The episode makes use of "The Fry Song", written by Rebecca Sugar, that had originally appeared in the second season premiere, "It Came from the Nightosphere". Kenny had recorded this version of the song after "It Came from the Nightosphere" aired just for fun, but the crew liked it so much that it eventually made its way into the second part of "Holly Jolly Secrets". The score for the episode was composed by Tim Kiefer. One particular song, titled "Old Cold Footage", that Kiefer composed was supposed to accompany the scene featuring the Ice King's video diary. This track, however, was excised from the episode and "never [saw] the light of day" until Kiefer posted it onto his official website. He later uploaded it onto his official SoundCloud account as well.

==Reception==

"Holly Jolly Secrets" parts one and two first aired on Cartoon Network on December 5, 2011. The episodes were viewed by 2.513 million viewers and scored a 0.5 Nielsen rating in the 18- to 49-year-old demographic. Nielsen ratings are audience measurement systems that determine the audience size and composition of television programming in the United States, which means that the episode was seen by 0.5 percent of all households aged 18 to 49 years old were watching television at the time of the episodes' airing.
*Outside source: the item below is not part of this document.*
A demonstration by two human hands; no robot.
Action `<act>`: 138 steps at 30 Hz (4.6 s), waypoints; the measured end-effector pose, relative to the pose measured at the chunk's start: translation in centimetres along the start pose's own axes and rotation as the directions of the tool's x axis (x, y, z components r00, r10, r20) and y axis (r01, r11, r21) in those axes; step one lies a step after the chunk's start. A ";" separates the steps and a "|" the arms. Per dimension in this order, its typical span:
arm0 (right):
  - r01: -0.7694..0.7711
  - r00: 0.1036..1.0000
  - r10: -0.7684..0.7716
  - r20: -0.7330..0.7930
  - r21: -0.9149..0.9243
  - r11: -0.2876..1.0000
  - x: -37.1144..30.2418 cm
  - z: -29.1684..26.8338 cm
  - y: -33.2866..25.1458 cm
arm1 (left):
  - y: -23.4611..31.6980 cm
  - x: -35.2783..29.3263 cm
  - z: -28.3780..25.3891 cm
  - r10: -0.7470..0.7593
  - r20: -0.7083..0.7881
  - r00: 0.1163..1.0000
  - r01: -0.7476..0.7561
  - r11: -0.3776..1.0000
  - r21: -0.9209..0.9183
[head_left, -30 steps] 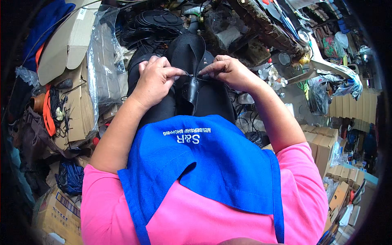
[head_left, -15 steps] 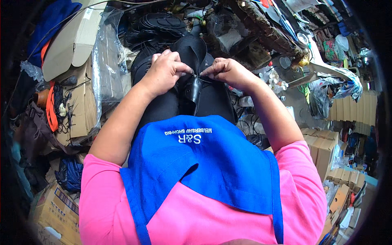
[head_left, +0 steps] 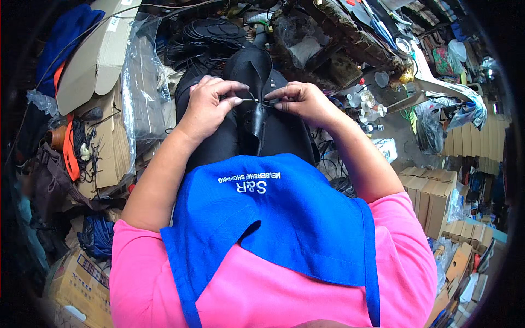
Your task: Hand stitching shoe upper components using a needle and thread in a manufacturing setting.
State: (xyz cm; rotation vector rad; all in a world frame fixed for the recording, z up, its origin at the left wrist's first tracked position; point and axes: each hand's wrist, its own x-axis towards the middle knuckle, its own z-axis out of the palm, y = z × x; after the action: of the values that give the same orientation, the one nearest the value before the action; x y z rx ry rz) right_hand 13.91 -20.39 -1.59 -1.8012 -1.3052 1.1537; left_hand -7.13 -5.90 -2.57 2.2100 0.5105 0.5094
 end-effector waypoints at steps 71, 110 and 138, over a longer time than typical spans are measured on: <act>-0.015 0.999 0.024 -0.021 0.371 0.929 0.5 -1.0 2.5 | -1.6 -0.6 -0.4 -0.082 0.039 0.996 0.079 0.994 0.072; 0.355 0.875 -0.455 0.166 -0.859 0.368 0.9 0.5 -2.1 | -0.5 -0.2 -2.6 0.122 0.327 0.937 -0.233 0.916 0.327; 0.085 0.963 0.003 -0.269 0.317 0.945 -1.3 -4.3 1.0 | -3.5 -7.3 -14.7 -0.269 -0.067 0.961 0.237 0.924 -0.301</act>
State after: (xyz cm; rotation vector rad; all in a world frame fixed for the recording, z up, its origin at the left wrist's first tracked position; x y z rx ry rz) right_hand 18.10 -21.87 -0.25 -1.6097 -0.9300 0.9961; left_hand -21.45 1.41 2.21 1.8113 0.7199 0.5288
The episode first saw physical release as part of the complete third season DVD on February 25, 2014.

Erik Adams of The A.V. Club noted that Finn and Jake finding the Ice King's home tapes led to a "disturbingly intimate holiday special." He later jokingly noted that "Penguin Dance Parties [are] what Christmas is all about, Charlie Brown." Novelist Lev Grossman, in an interview with NPR praised the backstory of the Ice King and the exploration of his condition, noting that his origin is "psychologically plausible". Grossman praised the way the series was able to tackle the issues of mental illness, saying: "It's very affecting. My dad has been going through having Alzheimer's, and he's forgotten so much about who he used to be. And I look at him and think this cartoon is about my father dying."